22 November 2021

AUTHOR: UNISA VICE CHANCELLOR PROFESSOR DAVID LLOYD

We don’t get many chances to sit back and take stock but a global pandemic will give you that opportunity. And so, balancing the drama and the hardship of the past two years, for many of us came the chance to rethink, re-calibrate and re-imagine the future.

Universities have, for thousands of years, been the makers and sharers of knowledge. By their very name – universitas – they were groups of like-minded people associated into one body. Insular, self-regulating and self-perpetuating.

This was a model that worked well when the sons of rich and powerful men needed preparation in footstep following. And notwithstanding wars, famine and plague, life was pretty much ordered to replicate dynasties throughout the ages.

Australia never had much of a chance to develop moribund learning institutions. In 1881, a mere 30 years after it opened its wrought-iron gates, Australia’s oldest university, Sydney, already one of the world’s few non-denominational secular universities, was also one of the first universities in the world to admit women who were taught as equals of men. Radical.     

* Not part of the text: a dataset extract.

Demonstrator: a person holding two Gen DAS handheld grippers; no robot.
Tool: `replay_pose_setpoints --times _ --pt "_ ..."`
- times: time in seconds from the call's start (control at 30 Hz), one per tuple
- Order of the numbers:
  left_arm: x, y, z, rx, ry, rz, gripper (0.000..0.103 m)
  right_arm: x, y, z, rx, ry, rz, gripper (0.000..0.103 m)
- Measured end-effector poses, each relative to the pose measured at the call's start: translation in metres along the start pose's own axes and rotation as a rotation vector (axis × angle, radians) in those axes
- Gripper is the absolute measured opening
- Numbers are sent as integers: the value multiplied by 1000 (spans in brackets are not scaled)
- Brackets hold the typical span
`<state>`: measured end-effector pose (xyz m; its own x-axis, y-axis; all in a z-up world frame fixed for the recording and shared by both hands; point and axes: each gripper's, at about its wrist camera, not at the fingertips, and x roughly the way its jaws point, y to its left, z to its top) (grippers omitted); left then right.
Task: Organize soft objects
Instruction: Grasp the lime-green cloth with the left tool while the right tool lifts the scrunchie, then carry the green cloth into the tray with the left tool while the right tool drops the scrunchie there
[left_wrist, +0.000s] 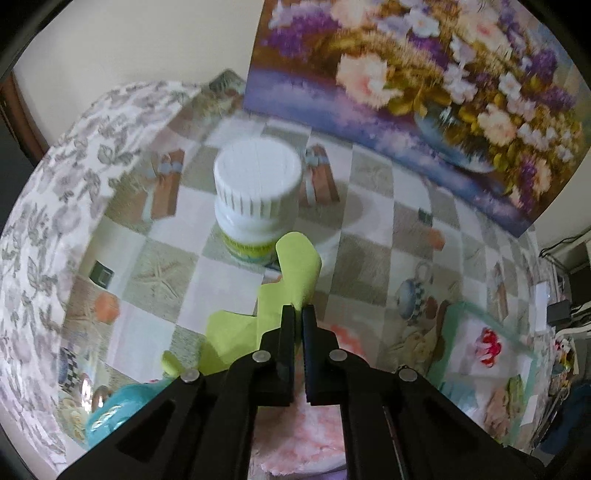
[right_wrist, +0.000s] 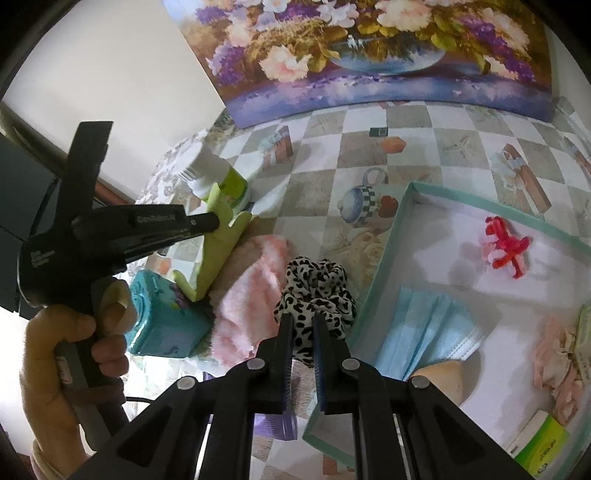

There are now 40 Australian universities and while they’re often known by their generic name ‘the sector,’ they defy the homogenous tag that’s often given them. Some are old and traditional. Some are the stalwarts of their rural and regional towns. Some tend towards exclusivity, others spread the opportunity for advancement to low SES students who are often first in family to give themselves a better education with all the opportunities that brings.

And none of those 40 universities would presume to know all that there is to know (although you might find some faculty members who disagree with that sentiment).

You’ll hear all sorts of arguments that universities have become jobs factories, signalling the end of knowledge for the sake of knowing. They are not jobs factories. Instead, the information they create and teach is used by the community for everything from health and education, to food supplies; it is used to build wealth for the economy by creating expertise in industry and the professions. It is used to teach future professionals in all of those industries.

So it makes sense to get as close to the community and the economy as it’s possible to get to build and share the knowledge that both have.

The University of South Australia is Australia’s University of Enterprise. We have just celebrated our 30th year but we have an extensive history of collaborations with industry and the professions that goes back to our founding institutions.

Being young and agile has definite benefits. We can pivot. We can look at the present and see room for improvement. We can look into the future and prepare to meet it head on. But more than anything, we are open to conversations with our industry partners about their needs and are willing to do whatever we can to help.

Our partnership with Accenture (read the story) is a good example. They are a world leading global professional services company; the kind of company that advises the world’s leading-edge companies, from corporate giants to startups, in how to better their business.

The landscape for business is changing rapidly and skills shortages are being felt across the globe. In partnership with Accenture, UniSA decided to shake-up business education, delivering the best of what they do and the best of what we do to produce the kinds of employees that they, and their clients, need into the future. Our partnership in the new Innovation Academy in Digital Business will deliver a new breed of business professional, taught by UniSA’s proven leadership in transformative business education and research, and informed by best practice and insight from one of the world’s leading technology strategic consulting companies.

Universities can no longer think that theirs is the only input of value. Ivory towers and ivied walls can hide an awful lot of arrogance. Unencumbered by towers, UniSA has always rolled up our sleeves to collaborate with our partners in industry – so far we have more than 2500 – which has helped us forge new knowledge that we pass on to our students and offer our partners new business building opportunities.

So, we’re not simply part of a ‘sector’. We’re in the business of producing human capital and through that helping create economic growth, productivity, and profitability. That’s a public good if ever there was one.